The use of radiographic imaging technologies by general dentists in Ontario, Canada

Oral Surgery, Oral Medicine, Oral Pathology and Oral Radiology

Available online 14 August 2020

 Available online 14 August 2020


The aim of this study was to determine the prevalence of 2-dimensional and 3-dimensional digital imaging technologies, the methods used by general dentists to limit patient exposure to ionizing radiation, and the impact of dentists’ education on imaging technologies and patient dose-reducing techniques.

Study Design

A cross-sectional, web-based survey of all general dentists in Ontario was conducted.
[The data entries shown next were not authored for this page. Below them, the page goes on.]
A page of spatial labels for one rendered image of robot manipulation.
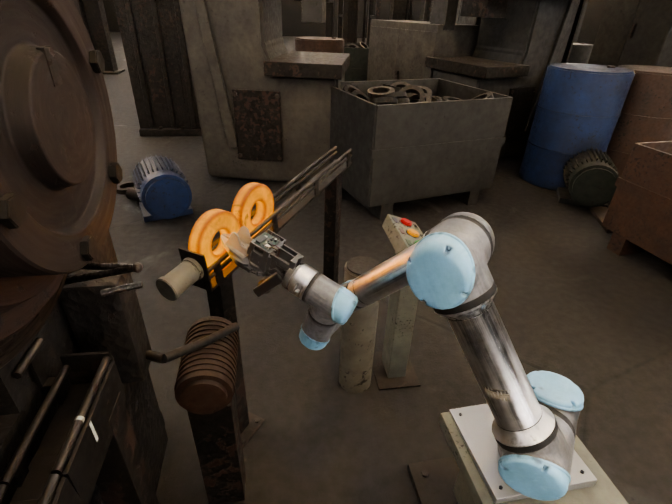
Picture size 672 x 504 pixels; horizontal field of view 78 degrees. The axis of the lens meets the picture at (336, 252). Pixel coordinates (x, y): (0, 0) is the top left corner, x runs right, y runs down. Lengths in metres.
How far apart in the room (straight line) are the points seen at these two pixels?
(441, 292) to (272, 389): 1.02
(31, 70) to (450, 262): 0.56
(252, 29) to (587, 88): 2.34
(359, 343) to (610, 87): 2.77
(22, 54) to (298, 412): 1.32
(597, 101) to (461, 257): 3.00
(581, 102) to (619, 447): 2.48
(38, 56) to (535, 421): 0.86
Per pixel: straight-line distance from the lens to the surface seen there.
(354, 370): 1.50
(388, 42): 4.77
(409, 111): 2.58
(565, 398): 0.99
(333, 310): 0.90
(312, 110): 3.07
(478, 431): 1.18
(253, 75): 3.12
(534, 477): 0.90
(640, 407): 1.94
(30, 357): 0.76
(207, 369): 0.96
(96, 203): 0.53
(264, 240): 0.95
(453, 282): 0.69
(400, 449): 1.48
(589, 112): 3.61
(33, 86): 0.42
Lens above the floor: 1.21
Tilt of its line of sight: 31 degrees down
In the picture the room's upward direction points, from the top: 2 degrees clockwise
Responses from 1332 (14.7%) of the 9052 registered general dentists in Ontario were included in the analysis. Approximately 89% reported using digital intraoral technology, 81.1% reported owning panoramic imaging systems, 71.2% reported making referrals for cone beam computed tomography (CBCT), and 9.5% reported including CBCT in their practices. CBCT was most commonly used for dental implant treatment planning (85.8%), followed by endodontics (45.4%), evaluation of pathology (39.6%), and surgical assessment for impacted teeth or difficult extractions (36.8%). Approximately 32.7% used only collimators with a long focal point–receptor distance and 8% used only rectangular collimation; 86.9% reported using a thyroid collar when imaging patients. Differences in educational backgrounds correlated with differences in the use of imaging and dose-reducing techniques.


There is widespread adoption of digital imaging technologies by general dentists in Ontario, including CBCT. Greater implementation of long and/or rectangular collimation could markedly reduce the ionizing radiation dose to patients. Changes in dental education curricula and continuing education course offerings may address these issues.